Cacao beans’ scientific name is theobrama cacao, which translates into “drink of the gods.” Casa Cortés in Old San Juan will truly please any god with its Cortés chocolate concoctions.
This welcoming café fuses modern style of its seats and dishes with the antique charm of walls covered in Cortés chocolate molds and a short history of chocolate on a collage of artwork that exudes nostalgia.

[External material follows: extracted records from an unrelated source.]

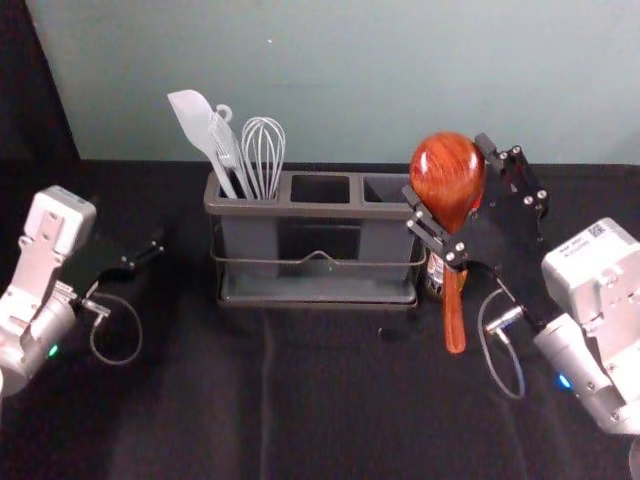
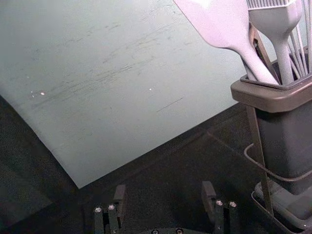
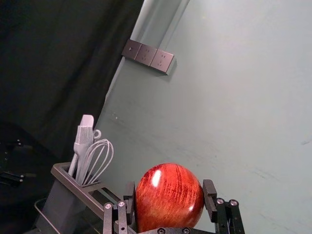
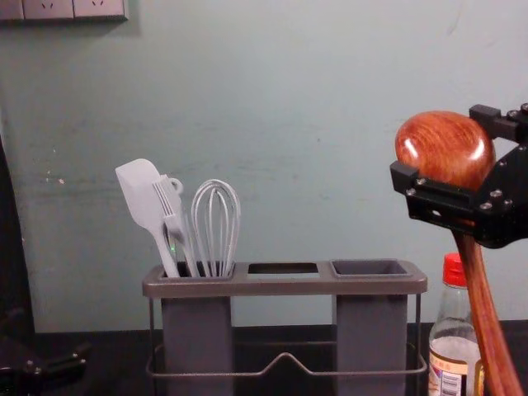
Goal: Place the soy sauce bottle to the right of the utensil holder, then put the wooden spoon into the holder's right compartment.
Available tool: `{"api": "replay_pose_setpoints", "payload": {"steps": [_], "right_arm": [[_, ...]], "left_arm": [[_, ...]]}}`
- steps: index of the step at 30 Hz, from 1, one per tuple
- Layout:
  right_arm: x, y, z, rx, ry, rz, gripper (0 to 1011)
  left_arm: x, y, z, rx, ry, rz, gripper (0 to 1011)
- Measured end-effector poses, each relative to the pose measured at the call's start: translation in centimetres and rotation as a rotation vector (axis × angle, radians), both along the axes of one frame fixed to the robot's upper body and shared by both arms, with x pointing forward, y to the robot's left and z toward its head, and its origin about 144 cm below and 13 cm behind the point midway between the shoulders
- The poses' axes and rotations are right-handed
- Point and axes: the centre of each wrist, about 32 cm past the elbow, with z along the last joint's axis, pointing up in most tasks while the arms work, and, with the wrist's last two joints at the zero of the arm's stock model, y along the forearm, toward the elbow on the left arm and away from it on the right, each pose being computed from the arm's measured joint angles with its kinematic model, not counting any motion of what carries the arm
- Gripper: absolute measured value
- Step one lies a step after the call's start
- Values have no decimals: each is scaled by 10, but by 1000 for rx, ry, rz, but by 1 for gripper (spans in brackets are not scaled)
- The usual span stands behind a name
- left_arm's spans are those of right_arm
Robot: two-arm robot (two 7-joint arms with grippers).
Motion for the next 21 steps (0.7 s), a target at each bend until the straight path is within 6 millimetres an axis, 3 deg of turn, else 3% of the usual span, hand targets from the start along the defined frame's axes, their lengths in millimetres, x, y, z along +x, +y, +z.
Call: {"api": "replay_pose_setpoints", "payload": {"steps": [16,21], "right_arm": [[0,0,0,0,-2,2,861],[14,-1,8,-12,-34,11,861]], "left_arm": [[0,0,0,0,0,0,1000],[0,0,0,0,0,0,1000]]}}
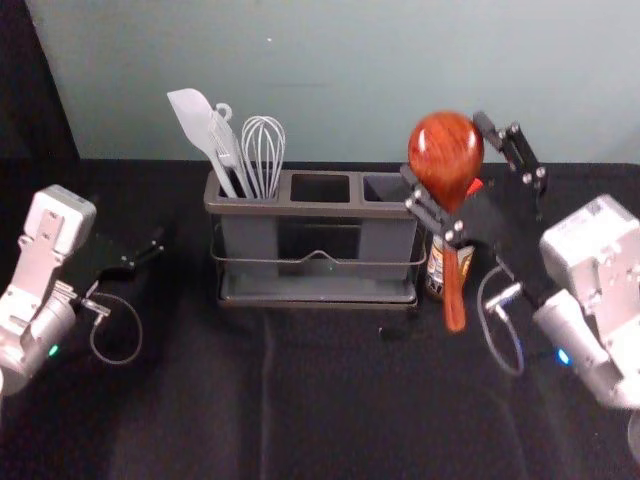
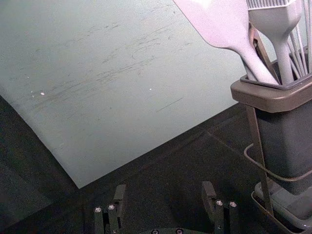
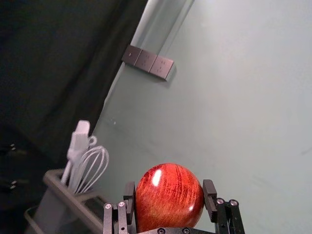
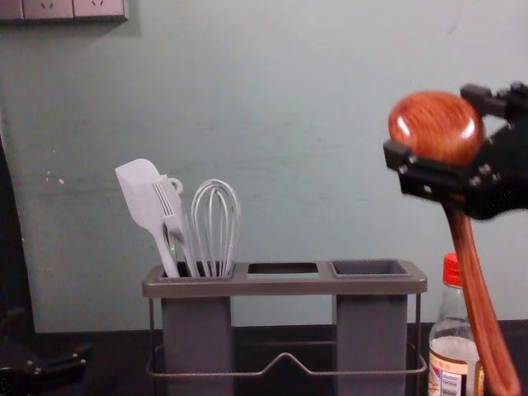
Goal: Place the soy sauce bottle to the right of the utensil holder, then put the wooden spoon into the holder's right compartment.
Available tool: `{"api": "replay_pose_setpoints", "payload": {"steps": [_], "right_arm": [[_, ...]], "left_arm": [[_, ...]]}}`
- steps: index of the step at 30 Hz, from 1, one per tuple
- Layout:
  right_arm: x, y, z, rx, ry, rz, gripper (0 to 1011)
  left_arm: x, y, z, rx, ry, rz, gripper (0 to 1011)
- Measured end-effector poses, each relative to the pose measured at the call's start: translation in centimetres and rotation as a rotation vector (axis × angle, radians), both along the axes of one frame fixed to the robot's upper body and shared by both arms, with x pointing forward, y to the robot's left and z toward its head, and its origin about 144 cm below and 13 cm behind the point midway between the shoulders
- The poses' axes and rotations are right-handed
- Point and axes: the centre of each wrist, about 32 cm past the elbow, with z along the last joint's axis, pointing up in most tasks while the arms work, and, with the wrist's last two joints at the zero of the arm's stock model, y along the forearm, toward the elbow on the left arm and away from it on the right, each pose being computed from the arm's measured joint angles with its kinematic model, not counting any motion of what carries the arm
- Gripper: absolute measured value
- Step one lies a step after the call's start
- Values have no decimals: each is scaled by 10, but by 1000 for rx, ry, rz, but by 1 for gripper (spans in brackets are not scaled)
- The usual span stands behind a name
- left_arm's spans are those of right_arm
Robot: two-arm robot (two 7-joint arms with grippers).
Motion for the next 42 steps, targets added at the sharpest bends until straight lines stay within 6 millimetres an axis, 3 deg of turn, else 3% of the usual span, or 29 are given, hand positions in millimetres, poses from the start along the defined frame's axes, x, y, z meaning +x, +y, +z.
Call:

The menu features mouth-watering items such as a baguette filled with Brie, chocolate, and a hazelnut spread; a blood orange and passion fruit cheesecake topped with a chocolate mousse; and an Argentinian ice wine. I opted for the mallorca (a sweet bread dusted with powdered sugar) stuffed with Ibérico ham, Manchego, chocolate, and a guava spread, accompanied by a European hot chocolate that was to die for.
My meal was perfect, but I’m sure everything I didn’t get to taste was just as amazing. That’s what you get when your chocolate comes straight from a nearby farm. While I waited for my food, I watched a video on chocolate production.
There’s also a museum (unfortunately, I was unable to see it, but you can bet I’ll be back there next time I come home to my beautiful island) and some products for sale. Make sure to take a little piece of Casa Cortés with you for future indulgences—they advertise one chocolate tablet as being enough for two beverages.